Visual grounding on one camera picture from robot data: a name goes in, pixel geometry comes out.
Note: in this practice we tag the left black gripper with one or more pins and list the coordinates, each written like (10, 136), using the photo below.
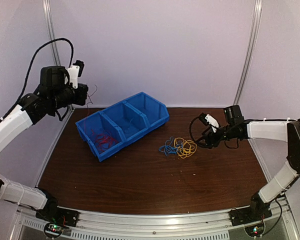
(83, 89)

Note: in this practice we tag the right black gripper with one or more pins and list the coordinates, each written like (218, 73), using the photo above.
(209, 136)

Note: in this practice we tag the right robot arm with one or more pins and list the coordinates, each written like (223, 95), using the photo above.
(238, 128)

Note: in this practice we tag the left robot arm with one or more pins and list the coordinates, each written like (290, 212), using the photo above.
(58, 88)

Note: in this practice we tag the blue three-compartment bin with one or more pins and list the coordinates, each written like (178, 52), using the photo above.
(109, 130)

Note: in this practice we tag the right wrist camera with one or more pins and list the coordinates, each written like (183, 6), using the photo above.
(208, 120)

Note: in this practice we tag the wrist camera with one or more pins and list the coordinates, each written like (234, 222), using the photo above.
(208, 120)
(73, 73)

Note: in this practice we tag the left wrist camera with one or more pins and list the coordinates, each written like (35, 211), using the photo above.
(73, 73)

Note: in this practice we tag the front aluminium rail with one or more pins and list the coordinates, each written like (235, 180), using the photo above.
(211, 225)

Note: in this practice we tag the left aluminium frame post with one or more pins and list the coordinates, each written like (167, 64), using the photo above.
(50, 30)

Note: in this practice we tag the aluminium frame post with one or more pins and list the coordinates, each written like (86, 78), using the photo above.
(50, 30)
(253, 36)

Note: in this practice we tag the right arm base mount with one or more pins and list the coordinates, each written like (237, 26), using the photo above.
(251, 217)

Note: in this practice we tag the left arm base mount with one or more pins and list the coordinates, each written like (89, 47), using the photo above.
(58, 219)

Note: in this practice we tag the right aluminium frame post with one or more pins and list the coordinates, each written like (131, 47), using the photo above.
(253, 36)

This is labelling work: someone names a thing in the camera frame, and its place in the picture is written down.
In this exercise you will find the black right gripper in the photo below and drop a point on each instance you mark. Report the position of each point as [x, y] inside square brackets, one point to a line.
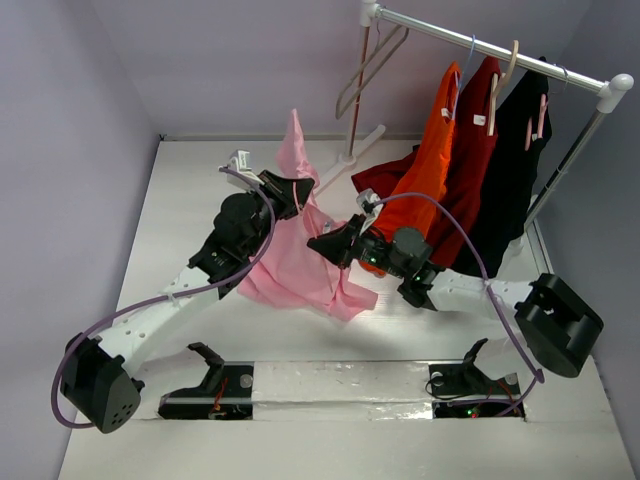
[353, 240]

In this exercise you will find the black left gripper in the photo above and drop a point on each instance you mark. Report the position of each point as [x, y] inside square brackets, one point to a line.
[282, 192]

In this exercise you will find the pink t shirt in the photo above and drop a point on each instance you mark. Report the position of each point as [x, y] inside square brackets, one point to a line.
[290, 275]

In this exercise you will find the pink wire hanger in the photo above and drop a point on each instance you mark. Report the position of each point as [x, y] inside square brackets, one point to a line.
[298, 200]

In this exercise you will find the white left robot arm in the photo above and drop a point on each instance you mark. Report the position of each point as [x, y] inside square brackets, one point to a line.
[94, 385]

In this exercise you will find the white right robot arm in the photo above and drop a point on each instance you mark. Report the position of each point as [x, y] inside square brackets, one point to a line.
[545, 316]

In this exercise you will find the grey velvet hanger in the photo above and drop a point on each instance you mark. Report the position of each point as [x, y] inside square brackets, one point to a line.
[368, 69]

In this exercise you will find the orange t shirt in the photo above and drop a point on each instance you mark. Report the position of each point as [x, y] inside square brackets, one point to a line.
[428, 171]

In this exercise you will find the dark red t shirt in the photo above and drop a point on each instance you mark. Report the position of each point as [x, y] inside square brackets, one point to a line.
[471, 152]

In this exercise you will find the black t shirt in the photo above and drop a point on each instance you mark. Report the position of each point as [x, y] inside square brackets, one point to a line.
[507, 187]

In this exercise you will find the wooden hanger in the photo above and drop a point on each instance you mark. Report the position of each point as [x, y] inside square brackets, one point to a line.
[498, 82]

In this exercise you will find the pink clip hanger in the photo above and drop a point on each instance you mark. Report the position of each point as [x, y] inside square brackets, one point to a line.
[535, 129]

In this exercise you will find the white metal clothes rack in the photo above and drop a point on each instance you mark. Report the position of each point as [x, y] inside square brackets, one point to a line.
[375, 23]

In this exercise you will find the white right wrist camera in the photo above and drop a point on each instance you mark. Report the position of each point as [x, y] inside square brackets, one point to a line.
[371, 206]

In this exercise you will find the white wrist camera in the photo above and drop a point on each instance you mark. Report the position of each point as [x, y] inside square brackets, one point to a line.
[371, 206]
[239, 172]

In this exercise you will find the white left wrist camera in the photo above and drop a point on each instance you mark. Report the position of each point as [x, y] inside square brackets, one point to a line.
[239, 172]

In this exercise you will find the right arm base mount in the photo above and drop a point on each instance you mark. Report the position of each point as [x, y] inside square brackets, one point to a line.
[460, 390]

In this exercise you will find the blue wire hanger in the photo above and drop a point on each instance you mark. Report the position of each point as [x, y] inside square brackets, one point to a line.
[461, 78]

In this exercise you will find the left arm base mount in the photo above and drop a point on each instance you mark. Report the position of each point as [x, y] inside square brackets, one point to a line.
[224, 393]

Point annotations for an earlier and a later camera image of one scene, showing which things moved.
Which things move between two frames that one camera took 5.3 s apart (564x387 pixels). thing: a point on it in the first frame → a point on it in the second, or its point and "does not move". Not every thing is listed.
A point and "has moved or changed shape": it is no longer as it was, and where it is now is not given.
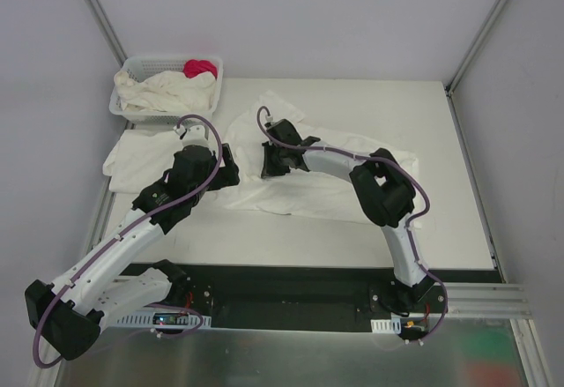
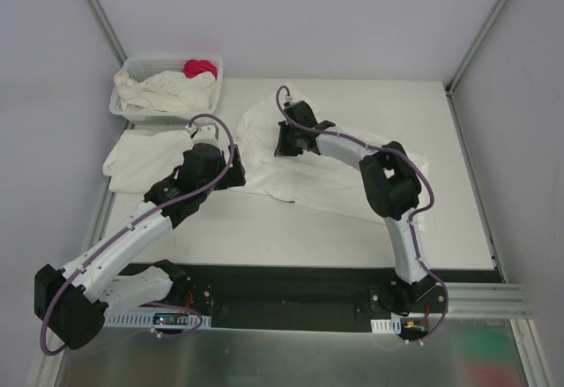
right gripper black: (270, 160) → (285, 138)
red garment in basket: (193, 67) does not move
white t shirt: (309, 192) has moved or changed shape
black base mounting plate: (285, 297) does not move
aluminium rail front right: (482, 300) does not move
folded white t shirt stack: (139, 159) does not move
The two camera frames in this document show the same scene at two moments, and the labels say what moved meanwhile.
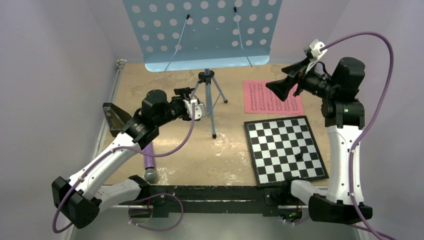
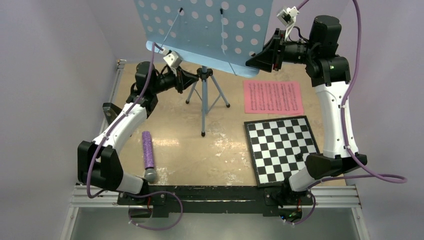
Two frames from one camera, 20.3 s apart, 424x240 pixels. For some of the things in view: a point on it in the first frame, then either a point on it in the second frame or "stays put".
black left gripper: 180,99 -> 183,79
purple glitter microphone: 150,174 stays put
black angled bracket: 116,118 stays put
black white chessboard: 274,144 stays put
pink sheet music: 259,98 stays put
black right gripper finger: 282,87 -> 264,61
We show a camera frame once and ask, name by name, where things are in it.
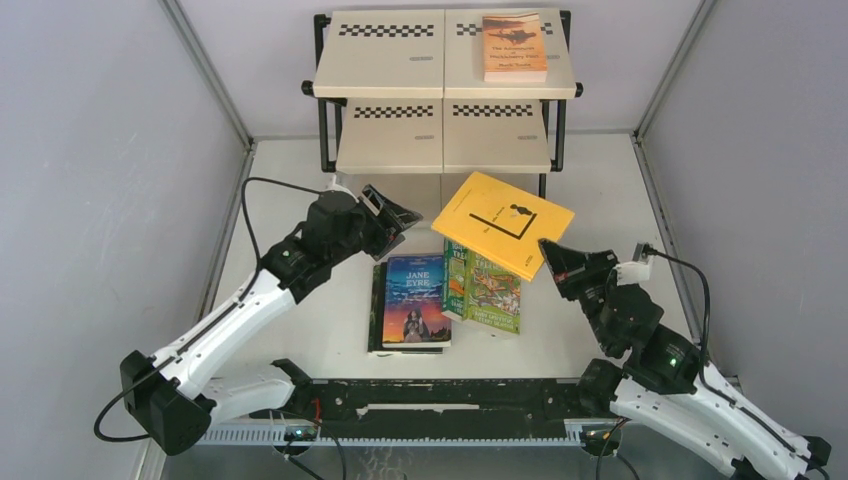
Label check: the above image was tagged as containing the orange paperback book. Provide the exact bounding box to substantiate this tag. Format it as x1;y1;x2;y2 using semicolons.
482;12;548;83

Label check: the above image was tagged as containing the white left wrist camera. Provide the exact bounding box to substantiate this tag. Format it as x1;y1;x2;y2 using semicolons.
327;172;358;200

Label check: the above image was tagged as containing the black left camera cable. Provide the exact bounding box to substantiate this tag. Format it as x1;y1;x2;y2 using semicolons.
92;176;333;444

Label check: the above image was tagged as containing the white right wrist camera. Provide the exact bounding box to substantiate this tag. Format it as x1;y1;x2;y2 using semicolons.
614;242;654;286

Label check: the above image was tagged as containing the dark green treehouse book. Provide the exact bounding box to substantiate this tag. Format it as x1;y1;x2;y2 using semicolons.
441;239;467;322

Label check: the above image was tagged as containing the cream three-tier shelf rack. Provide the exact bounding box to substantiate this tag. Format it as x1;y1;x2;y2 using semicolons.
301;7;584;195

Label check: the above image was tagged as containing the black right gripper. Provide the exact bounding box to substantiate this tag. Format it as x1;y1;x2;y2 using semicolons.
537;242;619;353

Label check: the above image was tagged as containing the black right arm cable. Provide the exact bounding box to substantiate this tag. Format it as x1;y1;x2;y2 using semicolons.
592;246;829;480

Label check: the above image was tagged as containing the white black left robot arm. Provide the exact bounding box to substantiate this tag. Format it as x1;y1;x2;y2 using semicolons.
118;185;423;456

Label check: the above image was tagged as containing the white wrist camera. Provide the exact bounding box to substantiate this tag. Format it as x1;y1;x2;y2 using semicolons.
327;172;358;200
614;242;654;286

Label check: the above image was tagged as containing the Jane Eyre blue book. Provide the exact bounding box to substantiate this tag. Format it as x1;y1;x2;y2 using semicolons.
381;254;452;351

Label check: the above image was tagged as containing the light green treehouse book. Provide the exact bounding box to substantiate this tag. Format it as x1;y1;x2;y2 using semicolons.
463;250;521;338

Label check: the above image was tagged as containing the yellow book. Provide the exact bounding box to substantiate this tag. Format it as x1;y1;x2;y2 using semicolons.
432;172;575;281

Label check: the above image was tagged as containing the black mounting base rail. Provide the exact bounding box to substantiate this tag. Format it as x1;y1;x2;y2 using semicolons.
249;361;618;443

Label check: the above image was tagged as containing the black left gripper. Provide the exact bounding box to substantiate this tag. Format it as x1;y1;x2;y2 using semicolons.
327;185;422;266

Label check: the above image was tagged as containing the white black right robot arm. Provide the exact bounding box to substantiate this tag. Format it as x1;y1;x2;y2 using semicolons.
539;239;832;479

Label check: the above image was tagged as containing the dark black-green book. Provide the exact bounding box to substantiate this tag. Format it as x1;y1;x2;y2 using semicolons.
367;262;444;358

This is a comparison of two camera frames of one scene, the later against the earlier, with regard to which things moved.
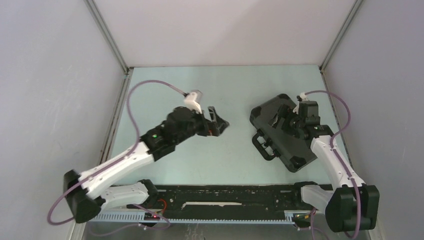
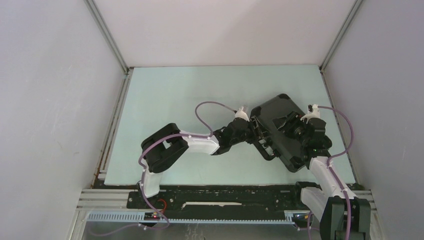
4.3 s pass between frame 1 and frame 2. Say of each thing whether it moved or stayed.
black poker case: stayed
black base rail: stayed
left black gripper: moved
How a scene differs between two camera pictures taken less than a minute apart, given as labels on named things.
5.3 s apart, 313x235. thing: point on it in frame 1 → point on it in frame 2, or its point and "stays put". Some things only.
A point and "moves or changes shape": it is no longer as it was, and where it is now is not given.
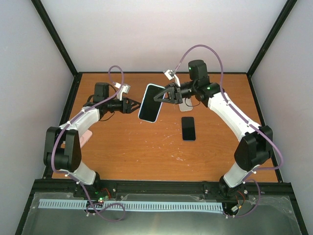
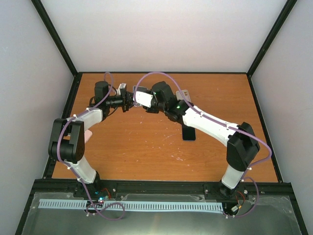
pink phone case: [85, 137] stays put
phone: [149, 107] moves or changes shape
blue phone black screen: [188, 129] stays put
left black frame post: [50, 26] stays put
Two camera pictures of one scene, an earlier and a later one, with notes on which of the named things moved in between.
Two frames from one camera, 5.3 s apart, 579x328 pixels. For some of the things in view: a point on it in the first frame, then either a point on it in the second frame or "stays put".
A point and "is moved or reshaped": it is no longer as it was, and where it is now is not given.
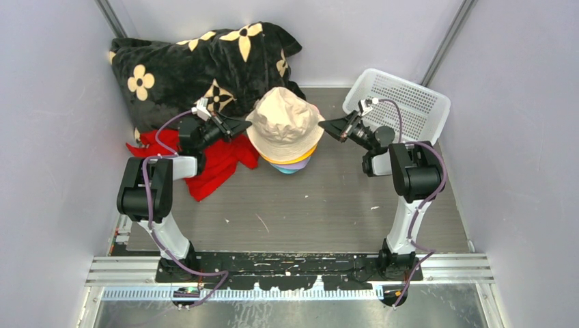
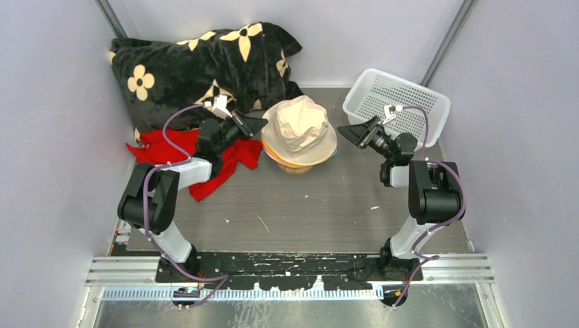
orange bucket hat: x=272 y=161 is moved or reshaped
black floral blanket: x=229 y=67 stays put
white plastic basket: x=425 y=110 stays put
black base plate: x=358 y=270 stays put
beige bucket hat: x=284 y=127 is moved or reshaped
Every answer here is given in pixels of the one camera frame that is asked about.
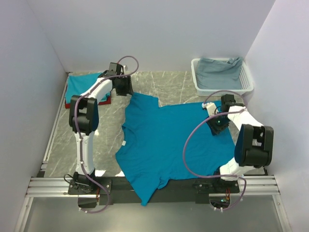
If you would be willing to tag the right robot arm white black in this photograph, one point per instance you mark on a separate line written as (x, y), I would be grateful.
(254, 145)

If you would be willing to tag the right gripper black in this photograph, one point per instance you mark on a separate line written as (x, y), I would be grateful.
(215, 129)

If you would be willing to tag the folded red t shirt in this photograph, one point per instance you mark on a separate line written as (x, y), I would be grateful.
(105, 101)

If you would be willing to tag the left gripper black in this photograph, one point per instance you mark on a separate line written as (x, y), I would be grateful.
(128, 89)

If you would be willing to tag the black base beam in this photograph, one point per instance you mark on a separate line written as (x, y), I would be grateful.
(196, 190)

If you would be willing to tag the folded light teal t shirt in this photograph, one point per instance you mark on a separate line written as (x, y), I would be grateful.
(79, 84)

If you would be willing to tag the white plastic basket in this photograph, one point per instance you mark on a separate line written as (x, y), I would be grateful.
(245, 79)

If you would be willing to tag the aluminium rail frame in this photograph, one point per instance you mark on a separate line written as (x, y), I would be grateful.
(48, 207)

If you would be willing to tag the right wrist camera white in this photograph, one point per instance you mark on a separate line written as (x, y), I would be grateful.
(210, 107)

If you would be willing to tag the grey blue t shirt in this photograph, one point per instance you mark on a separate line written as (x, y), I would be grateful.
(218, 74)

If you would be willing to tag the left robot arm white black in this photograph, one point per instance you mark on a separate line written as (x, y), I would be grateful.
(84, 116)

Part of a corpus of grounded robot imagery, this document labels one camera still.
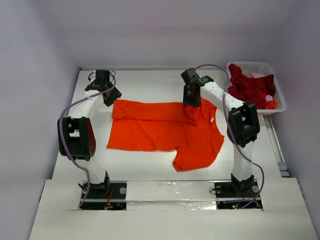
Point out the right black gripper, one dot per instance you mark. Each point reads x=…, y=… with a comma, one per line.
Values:
x=191, y=99

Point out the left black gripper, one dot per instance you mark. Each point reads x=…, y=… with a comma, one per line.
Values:
x=115, y=95

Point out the orange t shirt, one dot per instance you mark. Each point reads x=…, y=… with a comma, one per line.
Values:
x=169, y=126

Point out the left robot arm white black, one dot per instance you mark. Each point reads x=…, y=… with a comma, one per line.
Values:
x=76, y=137

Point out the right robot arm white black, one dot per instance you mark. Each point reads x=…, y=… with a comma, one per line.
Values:
x=242, y=128

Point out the dark red t shirt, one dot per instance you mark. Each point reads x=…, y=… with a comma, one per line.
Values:
x=255, y=90

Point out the pink garment in basket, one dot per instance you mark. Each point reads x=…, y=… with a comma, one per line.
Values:
x=256, y=75

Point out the white plastic basket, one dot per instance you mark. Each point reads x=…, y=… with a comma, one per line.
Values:
x=248, y=67

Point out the small orange garment in basket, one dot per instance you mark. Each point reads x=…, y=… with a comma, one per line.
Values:
x=271, y=105

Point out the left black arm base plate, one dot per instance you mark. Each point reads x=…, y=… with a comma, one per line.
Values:
x=115, y=200

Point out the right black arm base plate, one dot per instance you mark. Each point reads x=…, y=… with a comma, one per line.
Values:
x=228, y=198

-=-=-=-=-

Task statement: Please show every line of the entries above that contains the word "either".

Answer to this task:
Two frames from one camera, 20.3 s apart, 424x240 pixels. For some of the things in view: a point on it in the first frame, then either a point on it in the second frame or "stays put".
Two frames from one camera, 5.3 s apart, 579x328 pixels. For some of the things in view: a point on it in the first frame, then either a point on it in the second frame or "stays put".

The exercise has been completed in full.